Bluetooth Headset That you can Wear on Your Finger


With a simple twist, The O.R.B. transforms from a ring to a headset worn on the ear that is capable of hands-free calling. Incorporating HiWave™ technology, the O.R.B. is a “Digitset™” that provides high-quality bone conduction audio without the discomfort of placing a device inside the ear. A deluxe edition also features an E Ink display for caller ID, text messaging, and calendar reminders.

To use the ring as a headset, simply remove it from the finger and twist open around the hinged joint. The ring (now a headset) is placed over the upper ear, between the ear and the side of the head. The transmitter end of the headset rests just above the jawbone and utilizes dual speaker “voice annihilation” DSP technology. The transmit exciter transducer rests just behind the outer ear.

The O.R.B. will be available in a variety of sizes, available in styles for both men and women.

All sizes have an expansion hinge, spring prongs and adjustable adhesive soft pads on the interior edge, which provide a secure and comfortable fit on the finger (or thumb) as well as the ear.

The O.R.B. features military-grade seals and gaskets, making it fully waterproof and built to accompany you on any adventure.

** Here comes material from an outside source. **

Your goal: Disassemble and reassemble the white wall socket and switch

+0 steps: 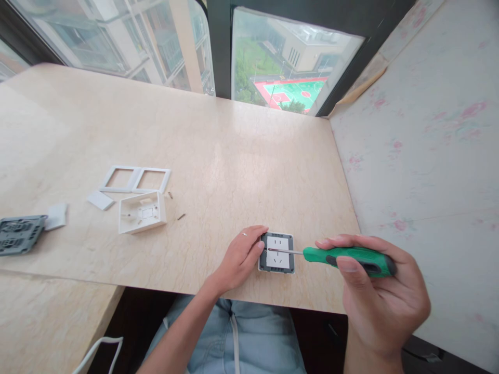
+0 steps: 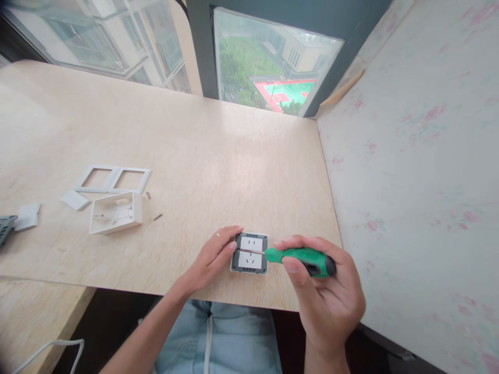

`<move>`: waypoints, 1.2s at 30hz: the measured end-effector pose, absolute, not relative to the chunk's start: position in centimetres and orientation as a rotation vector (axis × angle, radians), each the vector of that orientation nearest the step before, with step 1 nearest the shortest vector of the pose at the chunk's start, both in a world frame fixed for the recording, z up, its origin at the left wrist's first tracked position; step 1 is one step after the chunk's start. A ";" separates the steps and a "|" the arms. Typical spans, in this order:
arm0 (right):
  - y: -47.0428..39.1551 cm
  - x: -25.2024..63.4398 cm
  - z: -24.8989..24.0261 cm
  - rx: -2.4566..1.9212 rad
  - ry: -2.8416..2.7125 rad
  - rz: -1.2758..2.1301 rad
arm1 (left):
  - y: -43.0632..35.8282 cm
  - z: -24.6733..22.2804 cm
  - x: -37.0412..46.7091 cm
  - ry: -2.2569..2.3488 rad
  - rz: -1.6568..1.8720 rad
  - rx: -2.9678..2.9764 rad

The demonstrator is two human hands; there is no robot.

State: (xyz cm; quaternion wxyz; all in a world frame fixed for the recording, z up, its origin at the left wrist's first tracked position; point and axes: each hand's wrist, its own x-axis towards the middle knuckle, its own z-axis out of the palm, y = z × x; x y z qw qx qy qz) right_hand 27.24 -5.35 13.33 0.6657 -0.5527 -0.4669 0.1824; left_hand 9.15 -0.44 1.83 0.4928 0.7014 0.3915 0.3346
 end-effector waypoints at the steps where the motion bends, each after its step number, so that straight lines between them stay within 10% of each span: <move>1: -5.4 27.1 13.5 -1.246 -1.073 0.430 | -0.4 1.7 9.1 0.945 0.829 1.690; 26: -4.8 23.1 18.1 -1.017 -1.745 0.254 | -3.1 13.8 9.5 0.988 1.712 2.007; 36: -4.8 29.1 7.7 -1.331 -1.877 0.569 | -1.6 13.4 7.9 0.918 1.612 1.403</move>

The ring vibrates, alerting the user to an incoming call, text message, or event reminder. The user can glance down at the finger and see a horizontal streaming message of caller I.D. or meeting schedules. If accepting an incoming call, the user twists open the O.R.B., slips over the ear, and begins the conversation. If declining incoming calls or texts, or dismissing event reminders, the user can simply push the cancel button with the O.R.B. still idle on their finger. When not in use the ring serves as a time device/alarm clock. If the user would like to silence a call he/she can simply touch a button on the band.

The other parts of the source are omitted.